Apache Solr Succinctly^®
by Xavier Morera

CHAPTER 3

Solr Configuration

Getting Solr

The first step to get a working installation of Solr is to actually download it, which you can do here. You can also find it by typing “download Solr” into your favorite web search engine.

Solr homepage

Solr homepage

Click Download so that you are redirected to the appropriate mirror site for downloading Solr’s latest version. In this case, since I’m running Windows, I will be downloading the zip file, solr-4.10.2.zip. Source code is also available for download in solr-4.10.2-src.tgz, and if you need an older version of Apache Solr, you can go to the Apache archives.

The file may take some time to download due to its 150-MB size. While you wait, now is a good time to start checking your prerequisites, mainly Java. In older versions you could run on Java 1.6, but with Solr 4.8 and above, you need Java 7 (hopefully update 55 or later, as there are known bugs in previous versions). At the time of writing of this book, 4.10.2 is Solr’s latest version.

To confirm you have the correct Java installed, open the Windows command line, which can be done via the Windows key + R, or typing cmd in the Start menu or Run screen. Now, within the command line, please type java –version. The response will tell you which version of Java you are running. A ‘java’ is not recognized as an internal or external command response means Java is not properly installed. Please go back to Java’s installation instructions, making sure the environment variable PATH correctly points to the Java directory. A correct installation will show the following:

Output that should be seen from running "java -version"

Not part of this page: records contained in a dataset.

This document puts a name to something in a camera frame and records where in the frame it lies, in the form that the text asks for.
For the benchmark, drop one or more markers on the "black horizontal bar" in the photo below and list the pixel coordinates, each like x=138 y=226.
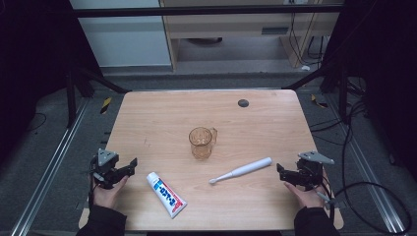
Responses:
x=196 y=11

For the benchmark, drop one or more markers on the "aluminium floor rail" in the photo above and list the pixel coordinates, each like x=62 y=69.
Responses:
x=367 y=170
x=49 y=167

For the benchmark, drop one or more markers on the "small white floor object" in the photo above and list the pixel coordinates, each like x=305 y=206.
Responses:
x=305 y=68

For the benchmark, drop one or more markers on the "white toothpaste tube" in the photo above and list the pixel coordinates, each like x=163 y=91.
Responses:
x=166 y=194

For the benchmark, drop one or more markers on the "black metal stand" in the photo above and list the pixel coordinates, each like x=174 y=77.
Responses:
x=343 y=95
x=71 y=98

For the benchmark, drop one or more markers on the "person's left hand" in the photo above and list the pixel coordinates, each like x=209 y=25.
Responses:
x=106 y=195

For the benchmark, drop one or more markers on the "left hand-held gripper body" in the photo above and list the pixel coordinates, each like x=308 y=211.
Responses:
x=105 y=162

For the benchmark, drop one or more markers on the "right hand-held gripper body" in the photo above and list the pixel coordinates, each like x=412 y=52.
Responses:
x=309 y=170

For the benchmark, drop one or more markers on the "white electric toothbrush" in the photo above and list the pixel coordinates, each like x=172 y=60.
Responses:
x=244 y=169

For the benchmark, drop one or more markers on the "white cabinet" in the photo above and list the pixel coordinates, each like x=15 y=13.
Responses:
x=124 y=39

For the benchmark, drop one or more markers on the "clear amber plastic cup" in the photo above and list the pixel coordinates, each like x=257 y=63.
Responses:
x=200 y=142

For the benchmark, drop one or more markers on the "black curtain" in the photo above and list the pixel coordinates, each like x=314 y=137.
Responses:
x=387 y=65
x=32 y=65

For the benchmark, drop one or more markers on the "yellow black striped tape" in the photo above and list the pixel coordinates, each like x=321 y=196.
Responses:
x=105 y=105
x=318 y=102

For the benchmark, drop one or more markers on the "dark round table grommet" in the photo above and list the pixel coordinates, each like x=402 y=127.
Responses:
x=243 y=103

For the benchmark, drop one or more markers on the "light wooden desk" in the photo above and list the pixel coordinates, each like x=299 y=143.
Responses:
x=229 y=24

Output that should be seen from running "java -version"

I have Java 1.6 update 67, which means I am good to go.

Once your download is complete, extract all contents into a folder called c:\solr-succinctly in the root of your hard drive.

Solr unzipped

Solr unzipped

In the solr-succinctly directory, you will find several folders and files. First, there are a few text files, which include changes, license, notice, readme, and system requirements.

In the example folder, you will find a fully self-contained Solr installation. It comes complete with a sample configuration, documents to index, and a web application server called Jetty for running Solr directly out of the box. Remember, if you are a .NET developer, Jetty will be the equivalent of IIS.

The Jetty application web server provided with this distribution is meant for development purposes. However, there are full distributions of the same software available for production use when you reach that point.

In the dist folder, you should find a file named Solr.war; this is the main Solr application that you deploy to your application server in order to run Apache Solr. This folder also contains many useful JAR files. To clarify, a JAR (Java Archive) is a package file format typically used to aggregate many Java class files and associated metadata and resources (such as text, images, etc.) into one file to distribute application software or libraries on the Java platform.

In the contrib folder, you should find Solr’s contribution modules. As with many open source projects, what you'll find in here are extensions to Solr. The runnable Java files for each of these contrib modules are actually in the dist folder.

In the docs folder, you'll find HTML files and assets that will increase your understanding of Solr. You’ll find a good, quick tutorial, and of course, Solr’s core API documentation.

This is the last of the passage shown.